2. Durchführung des Versuchs zur Kohlenstoffkennzeichnung

  1. Richten Sie vier Behandlungen ein und verfolgen Sie die Syntheseorgane und -wege von PS VII und PS II in PPY, um zu zeigen, dass Blätter das primäre Organ für die Synthese von PS sind.
    1. In Behandlung 1 frisst der PPY-Sämling nicht; in Behandlung 2 besprühen Sie die Blätter des PPY-Sämlings mit 0,2 % 13C6-Glucose; In Behandlung 3 füttern Sie die Rhizome des PPPY-Sämlings mit 0,2 % 13C6-Glukose; In Behandlung 3 füttern Sie den PPY-Sämling am Stängelschnitt mit der 0,2%igen 13C6-Glukose (Abbildung 2A).
      HINWEIS: Behandlung 1 ist als Kontrollgruppe eingestellt. Behandlung 2 dient dazu, zu zeigen, dass Blätter das PS synthetisieren können. Behandlung 3 und 4 sind darauf ausgerichtet, zu zeigen, dass Rhizome 13C6-Glukose aufnehmen können.
    2. In den Behandlungen 1 und 2 kultivieren Sie die PPY-Sämlinge in normaler Hoagland-Nährlösung. Sprühen Sie 5 ml 0,2% ige 13C6-Glukoselösung einmal morgens, nachmittags und abends auf die Blätter von Behandlung 2.
    3. In den Behandlungen 3 und 4 kultivieren Sie die PPY-Sämlinge in der Nährlösung von Hoagland, die 0,2 % 13C6-Glucose enthält. In Behandlung 4 schneiden Sie mit einem Skalpell (siehe Materialtabelle) die Stängel der PPY-Sämlinge von der Mitte ab, aber lassen Sie die Gefäßbündel befestigt.
    4. Lassen Sie jede Behandlung 3 Tage lang etikettieren und wechseln Sie die Nährlösung alle 1,5 Tage. Führen Sie das Experiment mit einem randomisierten Blockdesign durch und wiederholen Sie jede Behandlung 3x.
      HINWEIS: Beim Besprühen der Blätter ist es wichtig, ein saugfähiges Papier hinter die besprühten Blätter zu legen. Dadurch wird verhindert, dass Wassertröpfchen in die darunter liegende Nährlösung fallen, die sonst die Ergebnisse des Versuchs beeinträchtigen könnten. Die Schnitte in den Stielen werden nicht alle entfernt, sondern mit Schläuchen versehen, die mit bloßem Auge sichtbar sind.

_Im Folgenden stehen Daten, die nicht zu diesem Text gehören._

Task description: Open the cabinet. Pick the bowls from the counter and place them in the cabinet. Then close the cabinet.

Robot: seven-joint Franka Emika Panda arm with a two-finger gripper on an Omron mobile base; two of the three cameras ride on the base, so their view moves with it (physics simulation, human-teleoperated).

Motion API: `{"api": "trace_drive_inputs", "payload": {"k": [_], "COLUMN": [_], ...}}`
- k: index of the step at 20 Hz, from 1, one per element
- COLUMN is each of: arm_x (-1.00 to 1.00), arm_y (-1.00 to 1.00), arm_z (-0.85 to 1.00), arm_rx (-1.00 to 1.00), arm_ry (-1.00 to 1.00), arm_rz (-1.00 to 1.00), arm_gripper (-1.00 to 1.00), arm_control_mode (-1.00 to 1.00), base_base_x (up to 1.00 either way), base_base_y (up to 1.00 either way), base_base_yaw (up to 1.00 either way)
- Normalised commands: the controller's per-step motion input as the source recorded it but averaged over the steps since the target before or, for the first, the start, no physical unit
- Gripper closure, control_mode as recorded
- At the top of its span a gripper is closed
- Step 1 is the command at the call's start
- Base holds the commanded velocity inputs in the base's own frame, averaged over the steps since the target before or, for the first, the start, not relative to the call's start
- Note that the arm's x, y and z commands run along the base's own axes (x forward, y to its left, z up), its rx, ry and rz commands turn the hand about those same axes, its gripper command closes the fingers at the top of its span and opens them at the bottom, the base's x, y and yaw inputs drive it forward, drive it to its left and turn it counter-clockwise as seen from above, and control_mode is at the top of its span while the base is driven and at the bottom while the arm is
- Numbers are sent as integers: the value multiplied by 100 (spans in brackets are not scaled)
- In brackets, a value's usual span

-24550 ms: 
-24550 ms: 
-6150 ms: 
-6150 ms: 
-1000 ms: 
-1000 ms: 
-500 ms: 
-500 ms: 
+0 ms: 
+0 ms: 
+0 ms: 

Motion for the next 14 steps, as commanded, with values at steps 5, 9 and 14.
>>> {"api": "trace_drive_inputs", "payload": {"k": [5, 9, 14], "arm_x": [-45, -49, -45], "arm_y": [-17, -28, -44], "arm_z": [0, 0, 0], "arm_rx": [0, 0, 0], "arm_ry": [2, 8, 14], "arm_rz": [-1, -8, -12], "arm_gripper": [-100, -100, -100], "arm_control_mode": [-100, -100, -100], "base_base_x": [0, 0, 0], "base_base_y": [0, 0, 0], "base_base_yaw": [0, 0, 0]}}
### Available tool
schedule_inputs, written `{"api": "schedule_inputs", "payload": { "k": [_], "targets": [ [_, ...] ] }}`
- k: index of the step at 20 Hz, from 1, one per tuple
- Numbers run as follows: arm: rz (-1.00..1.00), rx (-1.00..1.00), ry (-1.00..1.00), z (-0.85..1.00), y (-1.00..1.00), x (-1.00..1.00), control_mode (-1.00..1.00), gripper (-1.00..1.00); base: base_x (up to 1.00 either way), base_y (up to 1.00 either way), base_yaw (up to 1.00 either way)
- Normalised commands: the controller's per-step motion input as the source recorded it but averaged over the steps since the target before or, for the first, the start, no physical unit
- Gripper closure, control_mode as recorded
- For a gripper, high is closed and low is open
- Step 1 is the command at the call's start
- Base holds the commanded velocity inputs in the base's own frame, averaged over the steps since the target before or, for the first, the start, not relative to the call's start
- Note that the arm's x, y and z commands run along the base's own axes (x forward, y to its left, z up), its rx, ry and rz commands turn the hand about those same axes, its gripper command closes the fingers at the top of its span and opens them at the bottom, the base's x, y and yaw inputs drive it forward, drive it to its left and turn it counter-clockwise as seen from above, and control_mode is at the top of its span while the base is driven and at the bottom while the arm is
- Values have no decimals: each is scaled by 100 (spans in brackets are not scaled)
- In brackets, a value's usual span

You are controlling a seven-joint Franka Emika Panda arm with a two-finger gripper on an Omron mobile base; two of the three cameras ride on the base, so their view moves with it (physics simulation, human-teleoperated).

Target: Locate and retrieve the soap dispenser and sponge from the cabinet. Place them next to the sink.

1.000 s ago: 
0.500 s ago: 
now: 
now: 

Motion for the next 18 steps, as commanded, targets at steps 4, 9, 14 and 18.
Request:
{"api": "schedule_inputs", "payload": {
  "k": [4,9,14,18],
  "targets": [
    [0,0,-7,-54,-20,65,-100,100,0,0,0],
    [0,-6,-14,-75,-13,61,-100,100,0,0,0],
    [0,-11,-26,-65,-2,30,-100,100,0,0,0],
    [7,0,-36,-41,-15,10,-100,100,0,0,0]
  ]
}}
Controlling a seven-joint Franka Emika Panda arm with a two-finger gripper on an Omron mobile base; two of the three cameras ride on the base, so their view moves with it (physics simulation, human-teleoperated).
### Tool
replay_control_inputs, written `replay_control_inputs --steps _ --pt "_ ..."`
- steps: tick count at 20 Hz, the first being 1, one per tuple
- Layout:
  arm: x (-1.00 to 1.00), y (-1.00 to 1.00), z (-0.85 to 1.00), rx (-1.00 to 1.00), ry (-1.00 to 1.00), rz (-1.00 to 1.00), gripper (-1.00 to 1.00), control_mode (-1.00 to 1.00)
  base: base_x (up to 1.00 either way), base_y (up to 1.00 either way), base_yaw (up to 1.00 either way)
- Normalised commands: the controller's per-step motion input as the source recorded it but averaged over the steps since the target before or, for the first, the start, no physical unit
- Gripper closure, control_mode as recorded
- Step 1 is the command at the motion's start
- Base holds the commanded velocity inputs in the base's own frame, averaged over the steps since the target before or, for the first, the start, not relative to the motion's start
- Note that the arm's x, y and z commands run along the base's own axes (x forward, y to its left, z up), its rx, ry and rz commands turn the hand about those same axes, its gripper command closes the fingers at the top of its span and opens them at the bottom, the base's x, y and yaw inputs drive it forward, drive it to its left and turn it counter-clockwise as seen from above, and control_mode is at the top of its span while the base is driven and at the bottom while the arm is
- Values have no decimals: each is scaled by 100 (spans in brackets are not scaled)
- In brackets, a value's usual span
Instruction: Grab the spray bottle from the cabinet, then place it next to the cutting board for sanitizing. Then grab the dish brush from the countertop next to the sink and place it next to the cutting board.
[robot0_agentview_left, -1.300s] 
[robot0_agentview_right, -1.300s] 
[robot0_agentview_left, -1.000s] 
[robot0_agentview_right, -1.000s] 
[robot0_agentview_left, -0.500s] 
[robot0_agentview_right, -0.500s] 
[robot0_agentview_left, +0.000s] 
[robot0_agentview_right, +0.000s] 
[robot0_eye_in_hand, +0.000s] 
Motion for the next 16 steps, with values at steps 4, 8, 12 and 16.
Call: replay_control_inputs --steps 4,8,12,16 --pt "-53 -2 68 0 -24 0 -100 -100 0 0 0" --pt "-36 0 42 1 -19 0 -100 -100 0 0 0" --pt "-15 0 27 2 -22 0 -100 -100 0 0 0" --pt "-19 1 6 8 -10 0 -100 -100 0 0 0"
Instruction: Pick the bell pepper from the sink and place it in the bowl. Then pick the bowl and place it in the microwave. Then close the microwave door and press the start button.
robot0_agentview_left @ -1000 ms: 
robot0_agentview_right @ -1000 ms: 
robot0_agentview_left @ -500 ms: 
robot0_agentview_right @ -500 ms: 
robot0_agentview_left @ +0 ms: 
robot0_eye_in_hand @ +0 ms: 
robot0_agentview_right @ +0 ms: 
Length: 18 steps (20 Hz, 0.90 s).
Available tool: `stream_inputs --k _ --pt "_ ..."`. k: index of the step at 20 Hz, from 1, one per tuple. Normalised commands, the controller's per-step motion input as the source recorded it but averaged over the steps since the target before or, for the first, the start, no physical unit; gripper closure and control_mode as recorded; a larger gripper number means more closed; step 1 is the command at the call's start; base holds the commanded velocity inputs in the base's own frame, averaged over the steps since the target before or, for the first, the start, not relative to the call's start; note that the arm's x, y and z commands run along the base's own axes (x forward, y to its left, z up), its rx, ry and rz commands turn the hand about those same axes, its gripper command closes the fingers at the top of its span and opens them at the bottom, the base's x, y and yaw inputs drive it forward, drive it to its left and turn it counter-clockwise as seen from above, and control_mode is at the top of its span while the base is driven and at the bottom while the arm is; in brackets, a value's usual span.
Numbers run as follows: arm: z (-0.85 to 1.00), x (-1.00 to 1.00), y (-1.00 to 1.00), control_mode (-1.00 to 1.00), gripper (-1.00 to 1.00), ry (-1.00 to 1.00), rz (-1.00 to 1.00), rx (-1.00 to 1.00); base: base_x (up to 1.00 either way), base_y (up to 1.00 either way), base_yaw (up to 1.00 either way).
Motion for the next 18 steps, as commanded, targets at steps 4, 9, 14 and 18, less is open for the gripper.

3. Probenahme- und Aufbereitungsmethoden

  1. Sammeln Sie Blätter, Stängel, Rhizome und Wurzeln aus jeder Behandlung separat am Ende des 3-tägigen 13C 6-Glukose-Experiments. Waschen Sie die gesammelten Pflanzenorgane gründlich, um Oberflächenverunreinigungen zu entfernen.
    HINWEIS: Das Fehlen einer Häufigkeit von 13°C kann durch LC-MS-Analyse der Waschlösung festgestellt werden, die beweist, dass die Wäsche sauberist 19.
  2. Verwenden Sie einen elektrischen Hochwasserschrank mit konstanter Temperatur (siehe Materialtabelle), um die gewaschenen Pflanzenorgane zu trocknen. Beginnen Sie 30 Minuten lang bei 105 °C und stellen Sie dann bei 60 °C ein, bis das Gewicht konstant ist. Zerkleinern Sie die getrockneten Pflanzenorgane mit einer vollautomatischen Probenschnellmühle zu Pulver (siehe Materialtabelle).
    HINWEIS: Das Pulver wird für die quantitative Analyse von PS VII, II und 13C/12C-Verhältnissen in verschiedenen Pflanzenorganen verwendet.
  3. Verwenden Sie eine elektronische Analysenwaage (siehe Materialtabelle), um 30 mg Pulver für jede Probe genau zu wiegen und legen Sie es in 2 ml 75 % v/v Ethanol-Wasser. Verwenden Sie einen CNC-Ultraschallreiniger (siehe Materialtabelle) und führen Sie die Ultraschallextraktion bei 25 °C für 20 min (60 kHz) durch, wiederholen Sie 2x; Die Extraktionslösungen werden zusammengeführt und drei parallele Proben20 vorbereitet.
    HINWEIS: Fehler beim Probengewicht sollten minimiert werden.
  4. Verwenden Sie Stickstoff, um die Extraktionslösung zu föhnen, und lösen Sie sie dann in chromatographischem Methanol auf ein Volumen von 1 ml auf. Verwenden Sie vor der Injektion einen 0,22-μm-Filter für die organische Phase (siehe Materialtabelle) zur Filtration (Abbildung 2B).
    HINWEIS: Blasen Sie den Extrakt beim Föhnen mit Stickstoffgas nicht aus; Der Extrakt muss durch eine mikroporöse Membran geleitet werden, um sicherzustellen, dass Verunreinigungen nur minimal stören.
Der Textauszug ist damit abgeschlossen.